Bleak future as Kenyan investors lose Sh153 billion at bourse in just 17 days

Bloomberg graph tracking the performance of the NSE 20 Share Index from last year.

Investors at the Nairobi Securities Exchange (NSE) may be in for another disappointing year as the bourse continues to drift into dismal records.

In just 17 days of trading in 2017, the bourse has wiped out investors’ paper wealth amounting to a staggering Sh153.5 billion.

Yesterday, the NSE 20 index, which keeps tabs on the performance of top 20 stocks, sank to another low of 2,855.81 points making 15 out of 17 trading sessions that the index has lost points.

At this level, the index is almost half the all-time high of 5,499.64 points recorded in March 2015. Last week, tracking by international media outlet Bloomberg, said the valuations of all the 64 stocks were at their weakest level ever in eight years.
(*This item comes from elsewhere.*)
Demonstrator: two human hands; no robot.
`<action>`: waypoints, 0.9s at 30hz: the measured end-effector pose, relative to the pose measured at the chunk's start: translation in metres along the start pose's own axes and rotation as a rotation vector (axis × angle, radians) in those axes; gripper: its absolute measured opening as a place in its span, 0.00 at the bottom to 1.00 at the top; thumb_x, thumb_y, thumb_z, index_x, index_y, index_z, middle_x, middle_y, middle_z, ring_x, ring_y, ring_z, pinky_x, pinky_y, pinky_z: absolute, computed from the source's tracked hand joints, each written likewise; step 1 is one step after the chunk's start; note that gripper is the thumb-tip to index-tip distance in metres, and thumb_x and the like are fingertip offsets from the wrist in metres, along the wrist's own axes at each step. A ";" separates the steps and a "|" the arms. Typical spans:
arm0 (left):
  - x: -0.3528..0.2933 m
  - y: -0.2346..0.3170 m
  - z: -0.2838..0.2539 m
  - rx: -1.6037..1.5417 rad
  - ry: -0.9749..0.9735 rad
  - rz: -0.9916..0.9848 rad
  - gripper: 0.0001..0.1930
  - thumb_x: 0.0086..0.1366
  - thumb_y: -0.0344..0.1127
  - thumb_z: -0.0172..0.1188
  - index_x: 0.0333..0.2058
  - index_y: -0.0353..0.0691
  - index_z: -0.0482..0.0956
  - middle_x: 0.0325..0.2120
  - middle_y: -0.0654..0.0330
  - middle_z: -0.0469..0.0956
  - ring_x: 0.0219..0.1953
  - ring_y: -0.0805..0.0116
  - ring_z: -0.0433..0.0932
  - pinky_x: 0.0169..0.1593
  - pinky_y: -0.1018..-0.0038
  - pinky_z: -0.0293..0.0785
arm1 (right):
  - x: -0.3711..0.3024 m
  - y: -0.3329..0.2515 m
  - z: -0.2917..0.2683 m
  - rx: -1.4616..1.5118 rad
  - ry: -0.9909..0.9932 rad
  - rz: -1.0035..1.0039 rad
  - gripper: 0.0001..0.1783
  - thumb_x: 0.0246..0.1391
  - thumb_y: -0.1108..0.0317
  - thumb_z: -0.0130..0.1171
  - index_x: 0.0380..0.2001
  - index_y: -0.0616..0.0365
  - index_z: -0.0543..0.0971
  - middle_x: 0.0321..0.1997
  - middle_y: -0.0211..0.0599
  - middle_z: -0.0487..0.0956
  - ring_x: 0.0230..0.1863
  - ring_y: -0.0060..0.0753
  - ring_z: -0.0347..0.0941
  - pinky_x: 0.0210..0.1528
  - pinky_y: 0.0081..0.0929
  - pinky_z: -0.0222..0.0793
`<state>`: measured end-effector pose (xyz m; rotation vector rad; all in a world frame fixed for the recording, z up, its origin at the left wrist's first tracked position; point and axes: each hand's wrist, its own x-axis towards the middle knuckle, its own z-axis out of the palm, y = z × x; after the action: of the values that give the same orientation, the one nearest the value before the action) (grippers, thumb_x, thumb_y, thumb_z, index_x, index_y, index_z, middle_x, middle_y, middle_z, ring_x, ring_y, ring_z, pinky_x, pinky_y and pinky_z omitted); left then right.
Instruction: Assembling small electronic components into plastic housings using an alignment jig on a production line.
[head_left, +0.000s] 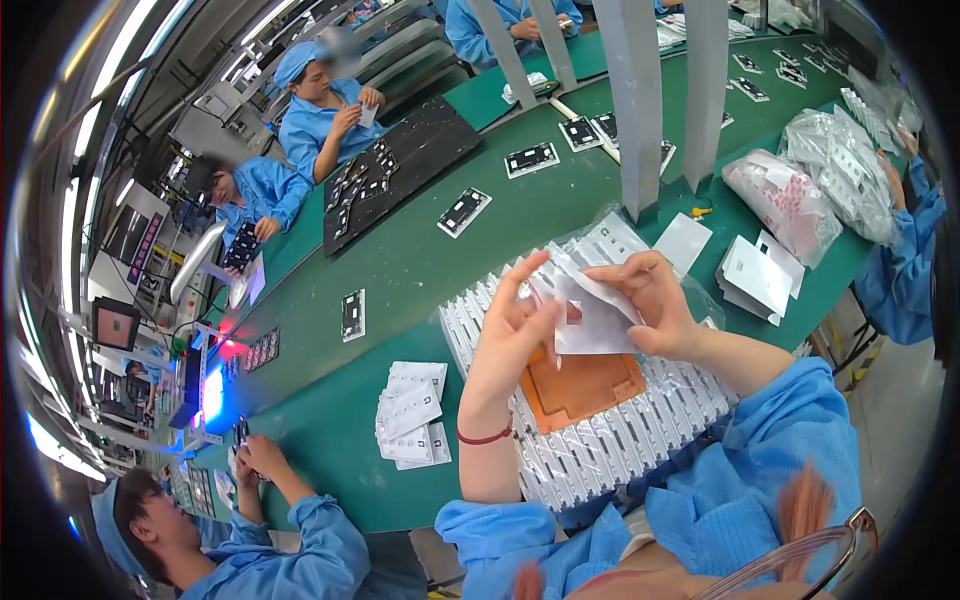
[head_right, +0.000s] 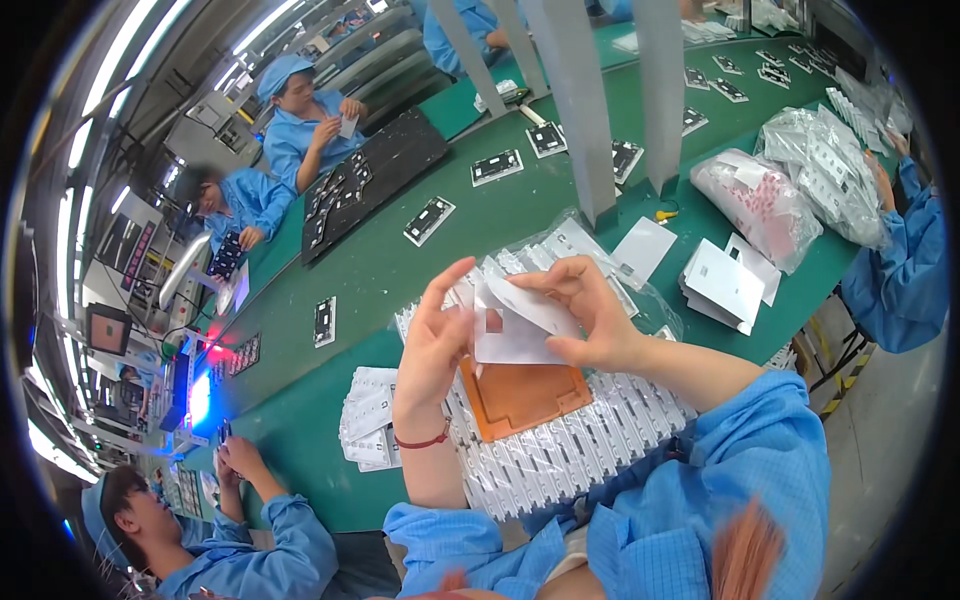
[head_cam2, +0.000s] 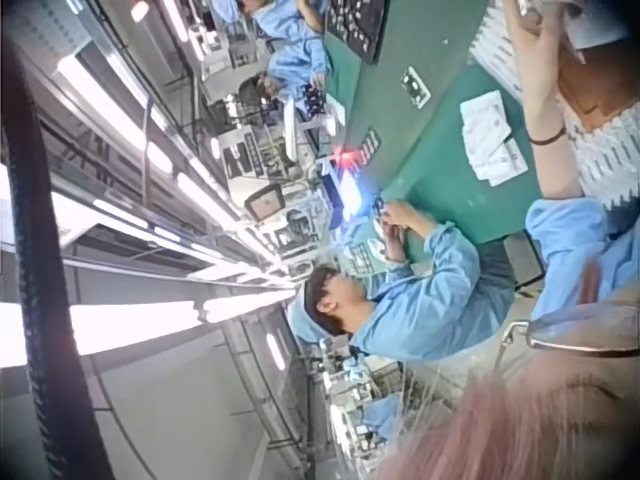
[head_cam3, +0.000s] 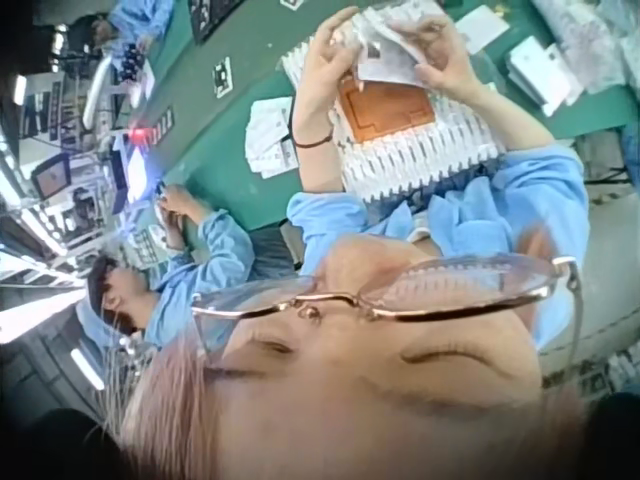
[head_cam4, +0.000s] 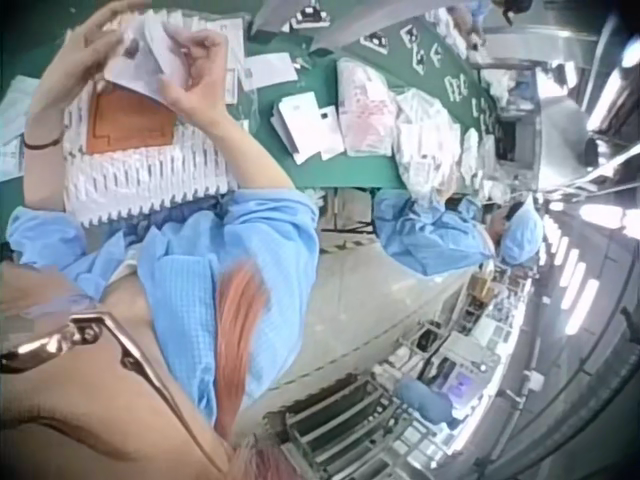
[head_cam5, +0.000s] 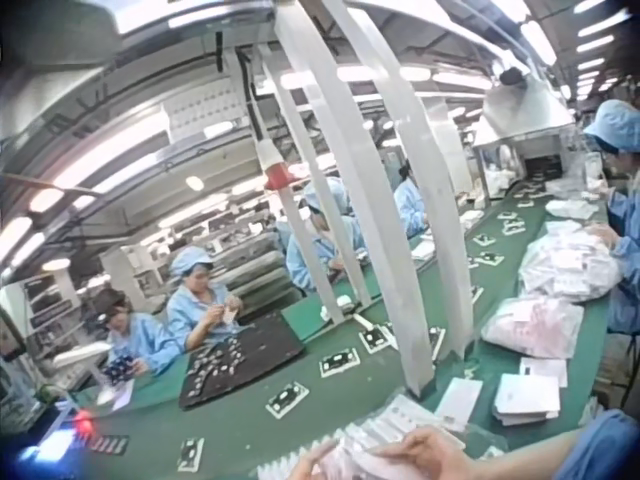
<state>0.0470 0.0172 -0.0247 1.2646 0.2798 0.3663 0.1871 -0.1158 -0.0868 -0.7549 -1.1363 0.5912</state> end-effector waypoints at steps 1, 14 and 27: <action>-0.002 0.002 0.001 0.002 -0.095 -0.030 0.29 0.59 0.27 0.52 0.58 0.40 0.51 0.28 0.58 0.74 0.18 0.79 0.70 0.20 0.85 0.65 | 0.001 0.002 0.000 0.026 -0.009 0.016 0.33 0.42 0.58 0.63 0.45 0.54 0.55 0.55 0.52 0.63 0.58 0.41 0.57 0.60 0.40 0.49; -0.001 0.000 -0.014 -0.171 -0.268 -0.065 0.30 0.56 0.23 0.54 0.57 0.40 0.52 0.28 0.59 0.73 0.19 0.82 0.69 0.18 0.88 0.62 | 0.004 -0.001 0.000 -0.227 -0.168 0.141 0.46 0.29 0.57 0.73 0.51 0.54 0.58 0.59 0.43 0.59 0.58 0.34 0.56 0.58 0.36 0.51; -0.006 0.008 -0.001 -0.098 -0.244 -0.029 0.28 0.56 0.21 0.48 0.56 0.40 0.53 0.27 0.58 0.74 0.15 0.80 0.68 0.18 0.87 0.61 | 0.006 -0.008 -0.008 -0.152 -0.187 0.042 0.63 0.23 0.35 0.66 0.58 0.60 0.50 0.63 0.44 0.49 0.65 0.37 0.43 0.64 0.35 0.37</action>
<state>0.0405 0.0174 -0.0168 1.1939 0.0714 0.1959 0.1965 -0.1181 -0.0784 -0.8691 -1.3522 0.6254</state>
Since the NSE20 index opened the year with a gain of 20.03 points to 3,206.24 points, it has not afforded even a fifth of that climb again. In just 17 trading sessions, investors’ return has sunk into negative.

According to an analysis by head of banking research at Ecobank Capital, George Bodo, just one stock out of the 20 listed in the index has maintained its pricing between the start of first week of 2017 and beginning of this week.

Only British American Tobacco has remained unchanged, while stocks such as Nation Media Group, Barclays Bank of Kenya, Equity Bank, Athi River Mining, KenolKobil, Kenya Power, Britam and Centum have all shed value by double digit percentage points. From a negative 17.91 per cent return on investment in 2016, the last 17 sessions of trading in 2017 have been disappointing.

If all the investors in the 20 blue chip companies sold off their shares, they will get another negative return of over nine per cent.

According to Standard Investment Bank head of research Francis Mwangi, most stocks that posted negative returns last year have continued on the same trend this year.

“Foreign investors are still dominating the market. Most investors are being conservative because they do not know the direction the share prices will take. This may be due to elections, currency movement and because of the banks’ poor performance,” said Mwangi.

However, he says that at an average of 400 million shares moved every day, the level is still decent.

A compilation by The Standard of the daily reports from NSE shows that NSE20 index rose only on January 3 (+20.03 points) and January 18 (+3.10 points), while the rest of the trading sessions have seen major drops in the index including yesterday when it shed of 17.21 points.

By the first week of the year, the index had lost 147 points even as the second week built on this poor performance to erode a further 168.11 points or 5.36 per cent.

The index is used to measure the prevailing conditions on the market and therefore a drop indicates that the share price for most stocks is undergoing a beating.

Despite the index rising once last week, it would prove a weak rally as the index fell below the psychological level of 3,000 points on Monday 16. It closed the day at 2955.44 points. With this, it surpassed the level last seen in 2010. In securities market, a market psychological level is the overall sentiment or feeling of the market at a particular time. This is mostly based on future expectations formed by investors.

Explaining his market outlook for 2017 to The Standard, Alexander Forbes CEO Sundeep Raichura said he expects the jitters around elections to make investors shy away from listed equities unless those patient enough to take long-term positions.